Utahns would love it if our Initiative and Petition rights were as broad as those in Colorado. With a much smaller population, Utahns hoping to enjoy citizen governance must gather 95,000 signatures, and they have to come in a fixed formula that involves an extensive effort in at least 26 of 29 counties. Then, as a new twist, a bill from the past session gives opponents of any and every proposal 30 days after submission of signed Petitions to the Secretary of State to contact signers to sign taking their names off of the Petition. Proponents, meanwhile, can do nothing during that 30 day "cooling off period".
Professional politicians much prefer to play to the party base (on both sides) because that is a much faster and easier conversation to have on the way to victory. With direct citizen involvement in the legislative process the development of grassroots movements is inevitable. And grassroots movements mean informed and active citizens, a politicians worst nightmare.

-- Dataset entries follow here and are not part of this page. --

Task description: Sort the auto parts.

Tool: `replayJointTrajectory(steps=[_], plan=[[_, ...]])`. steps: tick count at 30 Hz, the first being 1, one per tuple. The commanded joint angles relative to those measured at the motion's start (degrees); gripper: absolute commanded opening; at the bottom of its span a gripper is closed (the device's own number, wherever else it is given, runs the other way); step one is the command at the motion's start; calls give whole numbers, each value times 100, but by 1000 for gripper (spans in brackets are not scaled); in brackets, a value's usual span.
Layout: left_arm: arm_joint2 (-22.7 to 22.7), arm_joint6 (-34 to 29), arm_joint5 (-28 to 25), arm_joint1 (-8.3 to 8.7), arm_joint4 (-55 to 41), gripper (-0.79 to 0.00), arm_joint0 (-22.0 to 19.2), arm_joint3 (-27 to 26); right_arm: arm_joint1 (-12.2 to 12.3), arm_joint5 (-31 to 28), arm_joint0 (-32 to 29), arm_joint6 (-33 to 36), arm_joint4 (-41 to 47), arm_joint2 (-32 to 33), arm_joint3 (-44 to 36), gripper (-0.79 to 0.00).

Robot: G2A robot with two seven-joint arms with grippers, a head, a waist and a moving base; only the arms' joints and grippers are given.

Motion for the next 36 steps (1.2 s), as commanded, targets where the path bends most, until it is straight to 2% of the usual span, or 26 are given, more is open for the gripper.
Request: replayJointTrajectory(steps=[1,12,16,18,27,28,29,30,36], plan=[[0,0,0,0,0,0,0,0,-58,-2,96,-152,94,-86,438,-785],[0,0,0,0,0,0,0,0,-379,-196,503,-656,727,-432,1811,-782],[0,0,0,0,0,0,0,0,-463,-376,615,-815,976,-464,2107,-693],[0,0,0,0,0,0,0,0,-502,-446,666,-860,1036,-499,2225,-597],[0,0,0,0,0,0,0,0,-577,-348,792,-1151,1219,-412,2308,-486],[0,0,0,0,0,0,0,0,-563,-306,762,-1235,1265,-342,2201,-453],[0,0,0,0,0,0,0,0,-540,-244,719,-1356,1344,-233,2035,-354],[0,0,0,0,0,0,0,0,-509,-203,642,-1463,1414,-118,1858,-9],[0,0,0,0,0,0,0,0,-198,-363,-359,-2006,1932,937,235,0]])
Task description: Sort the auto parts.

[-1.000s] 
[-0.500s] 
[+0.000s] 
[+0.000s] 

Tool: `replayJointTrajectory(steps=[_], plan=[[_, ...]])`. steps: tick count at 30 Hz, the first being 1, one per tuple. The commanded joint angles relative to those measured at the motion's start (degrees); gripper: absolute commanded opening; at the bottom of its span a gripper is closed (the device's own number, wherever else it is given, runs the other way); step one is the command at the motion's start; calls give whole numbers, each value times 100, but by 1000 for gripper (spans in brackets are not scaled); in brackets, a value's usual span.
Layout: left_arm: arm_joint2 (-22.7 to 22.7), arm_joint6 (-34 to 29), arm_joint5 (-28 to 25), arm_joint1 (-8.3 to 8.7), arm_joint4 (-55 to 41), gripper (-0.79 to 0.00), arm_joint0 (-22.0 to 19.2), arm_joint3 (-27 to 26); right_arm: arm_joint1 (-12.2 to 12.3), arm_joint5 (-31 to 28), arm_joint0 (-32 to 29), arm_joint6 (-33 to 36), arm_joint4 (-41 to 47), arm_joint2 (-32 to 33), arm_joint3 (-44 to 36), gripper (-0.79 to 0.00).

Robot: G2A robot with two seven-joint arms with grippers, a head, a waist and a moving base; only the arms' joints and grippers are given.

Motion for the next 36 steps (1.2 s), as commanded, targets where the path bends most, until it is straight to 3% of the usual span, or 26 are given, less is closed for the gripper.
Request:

So while we actually now enjoy technological advances that make it possible for government to become more democratic than anything since all of the members of a tribe were able to sit down, talk, and decide their collective fate together, big money and big power is bent on an all out fight against Democracy.
Accordingly,one way that the U.S. Constitution could be beneficially changed is to create a strong right of direct citizen involvement in all levels of governmental decision making.
Money, per se, doesn't have to pollute the political system, but it always will under the set of rules, or lack thereof, that our politics are forced to be played under. Serious citizens of every stripe have their political yearnings and actions harmed by the simple mathematical computation of the amount of money it costs to buy 51 U.S. Senators (or, really, 41 under the truly inane rules that govern "The Most Exclusive Club on Earth") when that many can be garnered from low population, low budget/price tag states, and have a vote equal with those whose ownership might reasonably costs fifty or one hundred times as much. Not that Big Capital couldn't come up with the investment even if they had to pay full market for all 536 elected federal office holders, but I'm sure that the savings involved with absolutely having to own no more than the Senate and a Karl Rove/Roger Ailes led propaganda machine is much appreciated.
Bottom line, then is (1) not a single thing can be done to remedy this sorry state of affairs without amending our Constitution; and (2) it is absolutely no more of a challenge to force the convening of a Constitutional Convention to address the whole universe of our systemic political deficiencies than it is to force the passage of even a single constitutional amendment (that, given political realities, would be guaranteed to be of puny stature).
In opposition to a robust movement for the purpose of calling and successfully completing an event as historical and broadly watched as The Second American Constitutional Convention, I can just see the ads featuring a distinguished southern gentlemen (or "Bubba" type if the polling points in that direction) saying "You know, we can't really be expected to understand matters as complex as comprehensive governmental overhaul so I'm just going to mail my proxy to my local branch of Too Big to Fail Bank, or the nearest station of Too Big to Believe Oil and Service, or my very own local office of the Republican Party Machine, so I can go back to watching The Best Of The best Of and not have to worry".
I mean, if there are any more than the two choices of the status quo, or a sufficiently radical departure therefrom to create a true improvement in the greater society, I sure haven't heard anything in my sixty plus years about what they might be.